• **What to work on**
The answer must be every entry, retyped without a single difference.

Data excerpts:

------------------------------------------------

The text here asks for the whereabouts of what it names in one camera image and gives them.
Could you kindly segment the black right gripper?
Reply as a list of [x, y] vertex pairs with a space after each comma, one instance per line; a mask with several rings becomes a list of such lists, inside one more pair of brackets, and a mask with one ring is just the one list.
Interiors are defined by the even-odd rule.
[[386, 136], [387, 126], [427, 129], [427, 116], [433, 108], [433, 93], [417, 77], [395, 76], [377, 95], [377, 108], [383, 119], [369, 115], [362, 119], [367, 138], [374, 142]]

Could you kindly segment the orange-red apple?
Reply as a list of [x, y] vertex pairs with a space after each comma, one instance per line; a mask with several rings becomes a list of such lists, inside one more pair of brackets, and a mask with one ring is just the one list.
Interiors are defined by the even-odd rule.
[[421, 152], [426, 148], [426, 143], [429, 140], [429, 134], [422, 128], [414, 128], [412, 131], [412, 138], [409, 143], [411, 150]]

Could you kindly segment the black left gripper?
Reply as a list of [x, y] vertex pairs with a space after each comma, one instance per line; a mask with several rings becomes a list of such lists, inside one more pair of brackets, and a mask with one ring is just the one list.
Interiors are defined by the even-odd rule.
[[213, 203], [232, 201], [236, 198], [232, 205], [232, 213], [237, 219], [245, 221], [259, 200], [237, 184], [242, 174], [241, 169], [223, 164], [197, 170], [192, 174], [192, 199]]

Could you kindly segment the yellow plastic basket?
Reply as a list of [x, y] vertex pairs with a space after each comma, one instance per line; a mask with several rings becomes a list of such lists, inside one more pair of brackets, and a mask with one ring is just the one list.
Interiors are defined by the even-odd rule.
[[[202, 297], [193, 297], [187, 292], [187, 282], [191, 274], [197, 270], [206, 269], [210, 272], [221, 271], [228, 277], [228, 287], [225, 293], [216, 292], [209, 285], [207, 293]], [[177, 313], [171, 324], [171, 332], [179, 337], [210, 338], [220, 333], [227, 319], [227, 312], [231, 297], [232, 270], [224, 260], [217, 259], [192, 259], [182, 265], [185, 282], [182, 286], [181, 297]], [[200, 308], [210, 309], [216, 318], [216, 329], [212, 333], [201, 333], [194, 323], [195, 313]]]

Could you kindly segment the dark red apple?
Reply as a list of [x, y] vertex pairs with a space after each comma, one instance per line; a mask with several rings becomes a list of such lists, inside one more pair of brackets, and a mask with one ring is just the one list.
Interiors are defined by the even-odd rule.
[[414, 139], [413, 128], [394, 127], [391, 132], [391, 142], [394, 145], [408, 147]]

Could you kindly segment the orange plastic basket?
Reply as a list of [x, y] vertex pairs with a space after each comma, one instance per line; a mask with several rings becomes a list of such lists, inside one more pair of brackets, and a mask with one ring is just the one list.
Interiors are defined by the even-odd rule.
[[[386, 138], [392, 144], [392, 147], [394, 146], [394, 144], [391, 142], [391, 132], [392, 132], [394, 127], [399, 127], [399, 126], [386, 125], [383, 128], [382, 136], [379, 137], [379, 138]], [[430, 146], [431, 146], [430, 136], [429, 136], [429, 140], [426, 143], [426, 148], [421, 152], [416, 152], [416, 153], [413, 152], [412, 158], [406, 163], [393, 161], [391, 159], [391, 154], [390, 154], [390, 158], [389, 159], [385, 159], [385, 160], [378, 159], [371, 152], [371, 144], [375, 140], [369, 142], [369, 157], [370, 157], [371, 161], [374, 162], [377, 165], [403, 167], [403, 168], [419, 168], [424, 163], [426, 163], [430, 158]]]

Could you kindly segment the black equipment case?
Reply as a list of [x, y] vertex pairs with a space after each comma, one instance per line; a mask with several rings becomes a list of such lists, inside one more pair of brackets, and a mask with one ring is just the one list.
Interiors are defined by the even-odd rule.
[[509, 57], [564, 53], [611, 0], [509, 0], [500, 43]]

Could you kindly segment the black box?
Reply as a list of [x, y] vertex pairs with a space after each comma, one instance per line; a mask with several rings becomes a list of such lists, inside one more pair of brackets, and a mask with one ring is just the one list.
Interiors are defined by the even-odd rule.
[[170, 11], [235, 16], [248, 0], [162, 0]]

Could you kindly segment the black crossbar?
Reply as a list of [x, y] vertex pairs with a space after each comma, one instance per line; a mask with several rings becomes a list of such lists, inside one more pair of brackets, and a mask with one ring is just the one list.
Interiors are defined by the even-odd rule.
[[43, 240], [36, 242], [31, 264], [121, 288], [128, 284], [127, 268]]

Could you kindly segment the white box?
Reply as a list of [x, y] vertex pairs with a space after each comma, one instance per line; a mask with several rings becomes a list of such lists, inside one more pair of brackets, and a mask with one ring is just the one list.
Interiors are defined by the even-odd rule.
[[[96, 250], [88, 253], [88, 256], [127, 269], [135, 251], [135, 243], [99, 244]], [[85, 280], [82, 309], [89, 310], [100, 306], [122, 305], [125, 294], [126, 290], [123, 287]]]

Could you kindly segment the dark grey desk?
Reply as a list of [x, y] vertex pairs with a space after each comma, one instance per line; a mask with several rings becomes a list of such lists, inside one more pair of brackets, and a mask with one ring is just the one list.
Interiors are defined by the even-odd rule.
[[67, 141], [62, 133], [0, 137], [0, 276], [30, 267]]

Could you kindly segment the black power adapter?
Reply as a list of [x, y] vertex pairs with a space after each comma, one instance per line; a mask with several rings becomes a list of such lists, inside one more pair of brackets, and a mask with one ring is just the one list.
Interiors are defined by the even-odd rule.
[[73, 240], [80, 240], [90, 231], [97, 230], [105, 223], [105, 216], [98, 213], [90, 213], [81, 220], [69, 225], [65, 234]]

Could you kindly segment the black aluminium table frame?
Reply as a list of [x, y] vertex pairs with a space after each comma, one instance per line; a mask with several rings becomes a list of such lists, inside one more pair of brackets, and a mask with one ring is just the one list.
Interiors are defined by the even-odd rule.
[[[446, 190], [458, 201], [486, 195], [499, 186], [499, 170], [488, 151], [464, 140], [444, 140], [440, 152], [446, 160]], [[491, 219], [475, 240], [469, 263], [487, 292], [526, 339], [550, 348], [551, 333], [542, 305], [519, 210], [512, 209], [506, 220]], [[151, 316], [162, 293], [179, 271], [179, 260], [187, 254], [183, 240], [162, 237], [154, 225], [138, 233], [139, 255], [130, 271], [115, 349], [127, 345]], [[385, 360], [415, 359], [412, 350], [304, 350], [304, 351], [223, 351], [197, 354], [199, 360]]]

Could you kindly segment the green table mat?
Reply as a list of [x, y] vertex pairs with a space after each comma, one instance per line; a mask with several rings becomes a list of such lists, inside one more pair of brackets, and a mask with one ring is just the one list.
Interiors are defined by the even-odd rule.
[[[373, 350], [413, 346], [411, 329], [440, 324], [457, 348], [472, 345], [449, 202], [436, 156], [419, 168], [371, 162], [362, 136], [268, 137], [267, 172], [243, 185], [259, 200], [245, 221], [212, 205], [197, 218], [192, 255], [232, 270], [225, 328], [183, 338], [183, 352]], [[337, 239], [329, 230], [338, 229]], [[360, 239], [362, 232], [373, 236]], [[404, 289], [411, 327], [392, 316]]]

------------------------------------------------

• **Problem solution**
The text here asks for the whereabouts of what it names in one camera image and gives them.
Could you kindly segment the black right gripper?
Reply as a list of [x, y] vertex pairs with a space after each comma, one instance per line; a mask with several rings becomes a list of such lists, inside one more pair of brackets, and a mask with one ring is just the one list.
Interiors are defined by the even-odd rule.
[[386, 136], [387, 126], [427, 129], [427, 116], [433, 108], [433, 93], [417, 77], [395, 76], [377, 95], [377, 108], [383, 119], [369, 115], [362, 119], [367, 138], [374, 142]]

Could you kindly segment the orange-red apple?
Reply as a list of [x, y] vertex pairs with a space after each comma, one instance per line; a mask with several rings becomes a list of such lists, inside one more pair of brackets, and a mask with one ring is just the one list.
Interiors are defined by the even-odd rule.
[[421, 152], [426, 148], [426, 143], [429, 140], [429, 134], [422, 128], [414, 128], [412, 131], [412, 138], [409, 143], [411, 150]]

Could you kindly segment the black left gripper?
Reply as a list of [x, y] vertex pairs with a space after each comma, one instance per line; a mask with several rings becomes a list of such lists, inside one more pair of brackets, and a mask with one ring is just the one list.
Interiors are defined by the even-odd rule.
[[213, 203], [232, 201], [236, 198], [232, 205], [232, 213], [237, 219], [245, 221], [259, 200], [237, 184], [242, 174], [241, 169], [223, 164], [197, 170], [192, 174], [192, 199]]

Could you kindly segment the yellow plastic basket?
Reply as a list of [x, y] vertex pairs with a space after each comma, one instance per line; a mask with several rings becomes a list of such lists, inside one more pair of brackets, and a mask with one ring is just the one list.
Interiors are defined by the even-odd rule.
[[[202, 297], [193, 297], [187, 292], [187, 282], [191, 274], [197, 270], [206, 269], [210, 272], [221, 271], [228, 277], [228, 287], [225, 293], [216, 292], [209, 285], [207, 293]], [[177, 313], [171, 324], [171, 332], [179, 337], [210, 338], [220, 333], [227, 319], [227, 312], [231, 297], [232, 270], [224, 260], [217, 259], [192, 259], [182, 265], [185, 282], [182, 286], [181, 297]], [[200, 308], [210, 309], [216, 318], [216, 329], [212, 333], [201, 333], [194, 323], [195, 313]]]

Could you kindly segment the dark red apple?
Reply as a list of [x, y] vertex pairs with a space after each comma, one instance per line; a mask with several rings becomes a list of such lists, inside one more pair of brackets, and a mask with one ring is just the one list.
Interiors are defined by the even-odd rule.
[[414, 139], [413, 128], [394, 127], [391, 132], [391, 142], [394, 145], [408, 147]]

Could you kindly segment the orange plastic basket?
Reply as a list of [x, y] vertex pairs with a space after each comma, one instance per line; a mask with several rings becomes a list of such lists, inside one more pair of brackets, and a mask with one ring is just the one list.
Interiors are defined by the even-odd rule.
[[[386, 138], [392, 144], [392, 147], [394, 146], [394, 144], [391, 142], [391, 132], [392, 132], [394, 127], [399, 127], [399, 126], [386, 125], [383, 128], [382, 136], [379, 137], [379, 138]], [[430, 146], [431, 146], [430, 136], [429, 136], [429, 140], [426, 143], [426, 148], [421, 152], [416, 152], [416, 153], [413, 152], [412, 158], [406, 163], [393, 161], [391, 159], [391, 154], [390, 154], [390, 158], [389, 159], [385, 159], [385, 160], [378, 159], [371, 152], [371, 144], [375, 140], [369, 142], [369, 157], [370, 157], [371, 161], [374, 162], [377, 165], [403, 167], [403, 168], [419, 168], [424, 163], [426, 163], [430, 158]]]

Could you kindly segment the black equipment case?
Reply as a list of [x, y] vertex pairs with a space after each comma, one instance per line; a mask with several rings becomes a list of such lists, inside one more pair of brackets, and a mask with one ring is just the one list.
Interiors are defined by the even-odd rule.
[[509, 57], [564, 53], [611, 0], [509, 0], [500, 43]]

Could you kindly segment the black box?
Reply as a list of [x, y] vertex pairs with a space after each comma, one instance per line; a mask with several rings becomes a list of such lists, inside one more pair of brackets, and a mask with one ring is just the one list.
Interiors are defined by the even-odd rule.
[[170, 11], [235, 16], [248, 0], [162, 0]]

Could you kindly segment the black crossbar?
Reply as a list of [x, y] vertex pairs with a space after each comma, one instance per line; a mask with several rings becomes a list of such lists, inside one more pair of brackets, and a mask with one ring is just the one list.
Interiors are defined by the even-odd rule.
[[43, 240], [36, 242], [31, 264], [121, 288], [128, 284], [127, 268]]

Could you kindly segment the white box?
Reply as a list of [x, y] vertex pairs with a space after each comma, one instance per line; a mask with several rings becomes a list of such lists, inside one more pair of brackets, and a mask with one ring is just the one list.
Interiors are defined by the even-odd rule.
[[[96, 250], [88, 253], [88, 256], [127, 269], [135, 251], [135, 243], [99, 244]], [[85, 280], [82, 309], [89, 310], [100, 306], [122, 305], [125, 294], [126, 290], [123, 287]]]

Could you kindly segment the dark grey desk?
Reply as a list of [x, y] vertex pairs with a space after each comma, one instance per line; a mask with several rings becomes a list of such lists, inside one more pair of brackets, and a mask with one ring is just the one list.
Interiors are defined by the even-odd rule.
[[67, 141], [62, 133], [0, 137], [0, 276], [30, 267]]

Could you kindly segment the black power adapter?
Reply as a list of [x, y] vertex pairs with a space after each comma, one instance per line; a mask with several rings becomes a list of such lists, inside one more pair of brackets, and a mask with one ring is just the one list.
Interiors are defined by the even-odd rule.
[[73, 240], [80, 240], [90, 231], [97, 230], [105, 223], [105, 216], [98, 213], [90, 213], [81, 220], [69, 225], [65, 234]]

Could you kindly segment the black aluminium table frame?
Reply as a list of [x, y] vertex pairs with a space after each comma, one instance per line; a mask with several rings becomes a list of such lists, inside one more pair of brackets, and a mask with one ring is just the one list.
Interiors are defined by the even-odd rule.
[[[446, 190], [458, 201], [486, 195], [499, 186], [499, 170], [488, 151], [464, 140], [444, 140], [440, 152], [446, 160]], [[491, 219], [475, 240], [469, 263], [487, 292], [526, 339], [550, 348], [551, 333], [542, 305], [519, 210], [512, 209], [506, 220]], [[151, 316], [162, 293], [179, 271], [179, 260], [187, 254], [183, 240], [162, 237], [154, 225], [138, 233], [139, 255], [130, 271], [115, 349], [127, 345]], [[385, 360], [415, 359], [412, 350], [304, 350], [304, 351], [223, 351], [197, 354], [199, 360]]]

Could you kindly segment the green table mat?
Reply as a list of [x, y] vertex pairs with a space after each comma, one instance per line; a mask with several rings becomes a list of such lists, inside one more pair of brackets, and a mask with one ring is just the one list.
Interiors are defined by the even-odd rule.
[[[373, 350], [413, 346], [411, 329], [440, 324], [457, 348], [472, 345], [449, 202], [436, 156], [419, 168], [371, 162], [362, 136], [268, 137], [267, 172], [243, 185], [259, 200], [245, 221], [212, 205], [197, 218], [192, 255], [232, 270], [225, 328], [183, 338], [183, 352]], [[337, 239], [329, 230], [338, 229]], [[360, 239], [362, 232], [373, 236]], [[404, 289], [411, 327], [392, 316]]]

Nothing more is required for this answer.